NN Training
===========

All QUiNN architectures are trained through the generic ``nnfit`` function,
which provides a configurable training loop with support for multiple loss
functions, optimizers, learning-rate schedules, mini-batching, and automatic
early stopping.

The standard entry point is ``MLPBase.fit(xtrn, ytrn, **kwargs)``, which
delegates to ``nnfit`` internally.


Training Objective
------------------

At each gradient step the optimizer minimizes a loss function
:math:`\mathcal{L}(w)` that depends on the current mini-batch
:math:`\mathcal{B} \subseteq \{1,\ldots,N\}`:

.. math::

   w^{(t+1)} = w^{(t)} - \eta_t\,\nabla_w \mathcal{L}_{\mathcal{B}}(w^{(t)}),

where :math:`\eta_t` is the learning rate at step :math:`t`.


Loss Functions
--------------

``nnfit`` selects the loss through either the ``loss_fn`` string or a
user-supplied callable ``loss_xy``.

Mean Squared Error (``loss_fn='mse'``)
^^^^^^^^^^^^^^^^^^^^^^^^^^^^^^^^^^^^^^

The default loss is the mean squared error over the mini-batch:

.. math::

   \mathcal{L}_{\text{MSE}}(w) = \frac{1}{|\mathcal{B}|}
       \sum_{i \in \mathcal{B}} \bigl\|y_i - M(x_i;\,w)\bigr\|^2.

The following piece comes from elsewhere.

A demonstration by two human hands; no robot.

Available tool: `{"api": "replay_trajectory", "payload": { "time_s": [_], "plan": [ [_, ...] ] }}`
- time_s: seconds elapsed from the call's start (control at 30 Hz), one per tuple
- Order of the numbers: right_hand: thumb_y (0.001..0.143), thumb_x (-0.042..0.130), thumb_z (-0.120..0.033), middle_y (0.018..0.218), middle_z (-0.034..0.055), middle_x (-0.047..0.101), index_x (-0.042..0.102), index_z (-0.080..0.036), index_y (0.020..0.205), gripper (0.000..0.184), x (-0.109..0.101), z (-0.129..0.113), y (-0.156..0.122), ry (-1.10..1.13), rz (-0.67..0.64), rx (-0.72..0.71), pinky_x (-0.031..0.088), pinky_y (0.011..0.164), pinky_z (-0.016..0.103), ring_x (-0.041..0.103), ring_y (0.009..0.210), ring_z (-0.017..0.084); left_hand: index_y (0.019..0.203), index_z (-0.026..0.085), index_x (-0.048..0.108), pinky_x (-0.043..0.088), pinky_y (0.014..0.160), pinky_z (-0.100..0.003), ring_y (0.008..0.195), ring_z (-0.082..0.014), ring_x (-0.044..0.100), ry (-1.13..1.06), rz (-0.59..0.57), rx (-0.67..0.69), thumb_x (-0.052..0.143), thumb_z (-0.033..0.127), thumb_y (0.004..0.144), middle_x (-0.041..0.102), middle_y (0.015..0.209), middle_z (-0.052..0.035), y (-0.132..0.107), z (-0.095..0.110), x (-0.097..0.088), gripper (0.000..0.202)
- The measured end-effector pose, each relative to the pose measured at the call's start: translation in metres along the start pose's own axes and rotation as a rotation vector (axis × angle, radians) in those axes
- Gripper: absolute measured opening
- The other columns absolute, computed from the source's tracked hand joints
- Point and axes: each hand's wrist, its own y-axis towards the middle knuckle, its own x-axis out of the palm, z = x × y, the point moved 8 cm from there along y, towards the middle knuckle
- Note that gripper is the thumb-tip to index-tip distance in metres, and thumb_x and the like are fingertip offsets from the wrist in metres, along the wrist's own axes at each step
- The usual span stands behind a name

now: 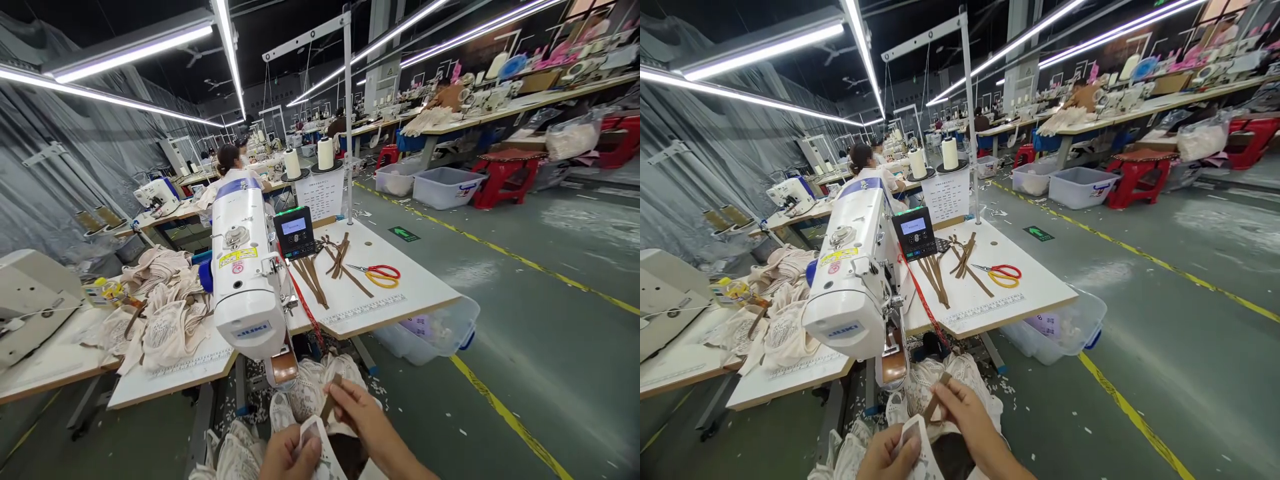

Negative Log-Posterior (``loss_fn='logpost'``)
^^^^^^^^^^^^^^^^^^^^^^^^^^^^^^^^^^^^^^^^^^^^^^

When a Bayesian prior is used (e.g. for ``NN_MCMC`` or ``NN_RMS``), the
loss is the negative log-posterior combining a Gaussian likelihood and a
Gaussian prior centred at an anchor :math:`w_0`:

.. math::

   \mathcal{L}_{\text{logpost}}(w) =
       \frac{1}{2\sigma^2}\sum_{i \in \mathcal{B}}\bigl\|y_i - M(x_i;\,w)\bigr\|^2
       + \frac{|\mathcal{B}|}{2}\log(2\pi\sigma^2)
       + \frac{|\mathcal{B}|}{N}\!\left(
           \frac{1}{2\sigma_{\text{prior}}^2}\|w - w_0\|^2
           + \frac{K}{2}\log(2\pi\sigma_{\text{prior}}^2)
         \right),

where :math:`\sigma` is the data noise, :math:`\sigma_{\text{prior}}` the
prior standard deviation, and :math:`K` the parameter count.  This loss
requires the ``datanoise`` and ``priorparams`` arguments.

Log-Loss (``loss_fn='logloss'``)
^^^^^^^^^^^^^^^^^^^^^^^^^^^^^^^^

Fits in the log-transformed space with a user-specified shift
:math:`y_{\text{shift}}`:

.. math::

   \mathcal{L}_{\text{log}}(w) = \frac{1}{|\mathcal{B}|}
       \sum_{i \in \mathcal{B}}
       \bigl[\log(M(x_i;\,w) - y_{\text{shift}})
             - \log(y_i - y_{\text{shift}})\bigr]^2.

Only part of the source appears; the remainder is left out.